Los vecinos de El Espinar han llevado a cabo una serie de acciones encaminadas a hacer cambiar de opinión al obispo de Segovia en el traslado de su sacerdote, “porque nos duele en el corazón las formas y maneras que se han tenido en este caso”. “No se puede, no se deben tomar decisiones que afectan a una comunidad cristiana sin escucharla”, criticaban en el escrito presentado junto a las 4.000 firmas.

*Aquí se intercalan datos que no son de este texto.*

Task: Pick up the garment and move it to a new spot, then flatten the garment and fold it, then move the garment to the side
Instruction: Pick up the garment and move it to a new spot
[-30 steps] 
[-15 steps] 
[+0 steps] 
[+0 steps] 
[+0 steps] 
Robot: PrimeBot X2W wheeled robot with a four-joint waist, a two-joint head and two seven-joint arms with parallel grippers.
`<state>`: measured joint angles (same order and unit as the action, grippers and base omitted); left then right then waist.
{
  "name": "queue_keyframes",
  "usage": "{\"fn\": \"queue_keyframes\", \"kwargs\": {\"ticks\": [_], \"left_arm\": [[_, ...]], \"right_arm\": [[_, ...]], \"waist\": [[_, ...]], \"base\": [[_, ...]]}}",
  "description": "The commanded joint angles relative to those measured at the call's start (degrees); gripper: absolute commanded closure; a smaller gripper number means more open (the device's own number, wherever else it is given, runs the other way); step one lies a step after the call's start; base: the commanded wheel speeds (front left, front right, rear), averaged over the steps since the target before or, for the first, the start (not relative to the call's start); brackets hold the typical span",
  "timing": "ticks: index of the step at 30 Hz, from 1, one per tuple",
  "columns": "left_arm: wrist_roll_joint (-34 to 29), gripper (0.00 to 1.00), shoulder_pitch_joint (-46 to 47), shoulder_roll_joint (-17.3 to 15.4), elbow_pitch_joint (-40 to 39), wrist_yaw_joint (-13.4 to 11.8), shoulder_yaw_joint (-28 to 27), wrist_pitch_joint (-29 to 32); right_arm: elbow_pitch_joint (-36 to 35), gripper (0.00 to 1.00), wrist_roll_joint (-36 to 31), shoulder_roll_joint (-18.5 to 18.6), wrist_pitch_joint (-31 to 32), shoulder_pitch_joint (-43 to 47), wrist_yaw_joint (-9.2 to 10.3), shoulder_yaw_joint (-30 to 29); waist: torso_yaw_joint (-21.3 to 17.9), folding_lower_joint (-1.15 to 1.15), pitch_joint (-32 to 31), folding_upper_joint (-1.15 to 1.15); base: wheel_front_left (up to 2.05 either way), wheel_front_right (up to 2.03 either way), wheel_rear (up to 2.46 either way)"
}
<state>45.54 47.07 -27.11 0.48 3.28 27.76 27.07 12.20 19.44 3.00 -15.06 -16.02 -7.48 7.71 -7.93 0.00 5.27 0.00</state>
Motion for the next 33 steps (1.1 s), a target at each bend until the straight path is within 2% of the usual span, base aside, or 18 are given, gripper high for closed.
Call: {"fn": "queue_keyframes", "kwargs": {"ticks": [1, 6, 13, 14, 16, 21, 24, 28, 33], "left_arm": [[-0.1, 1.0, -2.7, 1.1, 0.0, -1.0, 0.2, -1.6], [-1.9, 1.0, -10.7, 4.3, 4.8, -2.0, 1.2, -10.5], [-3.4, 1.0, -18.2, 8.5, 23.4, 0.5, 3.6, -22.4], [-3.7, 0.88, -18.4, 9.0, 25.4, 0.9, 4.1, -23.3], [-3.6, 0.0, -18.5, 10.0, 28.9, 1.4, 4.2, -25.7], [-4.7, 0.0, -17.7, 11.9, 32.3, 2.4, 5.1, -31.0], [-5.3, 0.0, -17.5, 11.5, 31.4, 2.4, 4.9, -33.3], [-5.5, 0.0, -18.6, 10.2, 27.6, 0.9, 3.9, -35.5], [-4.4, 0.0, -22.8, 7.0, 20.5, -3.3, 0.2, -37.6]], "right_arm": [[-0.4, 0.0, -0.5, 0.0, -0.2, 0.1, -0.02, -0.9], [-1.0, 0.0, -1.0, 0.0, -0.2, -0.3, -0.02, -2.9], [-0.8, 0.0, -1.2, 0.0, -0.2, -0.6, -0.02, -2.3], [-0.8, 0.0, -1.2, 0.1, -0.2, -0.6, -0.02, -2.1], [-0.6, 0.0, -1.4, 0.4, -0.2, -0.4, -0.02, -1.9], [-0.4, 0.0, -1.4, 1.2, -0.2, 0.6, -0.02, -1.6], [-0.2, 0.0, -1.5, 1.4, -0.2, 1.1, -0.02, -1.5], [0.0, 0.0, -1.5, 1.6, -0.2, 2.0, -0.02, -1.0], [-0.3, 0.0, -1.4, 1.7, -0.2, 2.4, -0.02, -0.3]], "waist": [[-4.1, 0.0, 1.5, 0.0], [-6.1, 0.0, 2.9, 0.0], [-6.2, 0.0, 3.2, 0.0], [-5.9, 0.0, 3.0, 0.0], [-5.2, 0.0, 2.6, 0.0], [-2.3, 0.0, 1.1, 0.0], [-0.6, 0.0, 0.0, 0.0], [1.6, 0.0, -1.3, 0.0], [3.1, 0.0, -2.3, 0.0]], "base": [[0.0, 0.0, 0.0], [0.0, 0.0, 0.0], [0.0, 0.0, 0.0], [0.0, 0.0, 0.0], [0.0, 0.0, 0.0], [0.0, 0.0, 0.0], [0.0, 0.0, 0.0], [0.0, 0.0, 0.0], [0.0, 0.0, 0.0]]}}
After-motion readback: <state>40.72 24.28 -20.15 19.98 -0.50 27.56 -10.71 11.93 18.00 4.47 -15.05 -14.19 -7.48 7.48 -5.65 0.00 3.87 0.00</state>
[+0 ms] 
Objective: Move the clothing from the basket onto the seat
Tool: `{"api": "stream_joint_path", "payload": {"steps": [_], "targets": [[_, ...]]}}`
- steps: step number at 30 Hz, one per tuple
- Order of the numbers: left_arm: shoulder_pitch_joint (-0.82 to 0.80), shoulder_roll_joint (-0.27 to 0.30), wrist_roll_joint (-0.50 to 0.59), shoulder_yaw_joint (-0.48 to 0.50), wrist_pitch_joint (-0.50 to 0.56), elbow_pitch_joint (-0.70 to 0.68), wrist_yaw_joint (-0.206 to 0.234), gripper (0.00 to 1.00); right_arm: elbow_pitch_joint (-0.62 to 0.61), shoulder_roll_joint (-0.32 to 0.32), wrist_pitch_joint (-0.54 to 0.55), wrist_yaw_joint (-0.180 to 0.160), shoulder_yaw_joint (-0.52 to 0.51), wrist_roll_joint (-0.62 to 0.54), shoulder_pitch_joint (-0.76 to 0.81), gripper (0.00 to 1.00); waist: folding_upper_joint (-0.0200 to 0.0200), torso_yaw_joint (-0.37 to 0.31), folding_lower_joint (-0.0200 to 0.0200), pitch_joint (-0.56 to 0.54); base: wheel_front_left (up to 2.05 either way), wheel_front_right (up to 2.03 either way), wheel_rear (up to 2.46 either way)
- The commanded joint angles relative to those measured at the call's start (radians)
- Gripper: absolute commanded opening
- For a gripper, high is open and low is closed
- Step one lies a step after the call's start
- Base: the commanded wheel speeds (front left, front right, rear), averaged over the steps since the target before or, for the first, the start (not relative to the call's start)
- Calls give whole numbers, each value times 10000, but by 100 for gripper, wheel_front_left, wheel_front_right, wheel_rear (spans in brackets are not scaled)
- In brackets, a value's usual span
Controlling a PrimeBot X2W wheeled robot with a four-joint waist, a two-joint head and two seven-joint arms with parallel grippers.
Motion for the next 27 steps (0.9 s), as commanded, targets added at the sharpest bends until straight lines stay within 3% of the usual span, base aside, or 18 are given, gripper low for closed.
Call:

La parroquia recordaba que el obispo ha comentado en diferentes ocasiones que los seglares son importantes, “pero a la hora de la verdad vemos que es mentira, nos utilizan, no se nos escucha, ni se nos tiene en cuenta”. También señalaban que muchos vecinos de El Espinar han llamado al obispo por teléfono, así como una representación del Consejo Pastoral se ha reunido con el mismo, y se le han enviado muchas cartas, “pero no hemos recibido más que frialdad e imposición”.
“Queremos agradecer de corazón el haber tenido tantos años con nosotros de sacerdote a Valentín Bravo. Donde vaya, porque no se jubila, estamos seguros que llevará a la gente en el corazón, como nos ha llevado y nos sigue llevando a nosotros”, aseguran.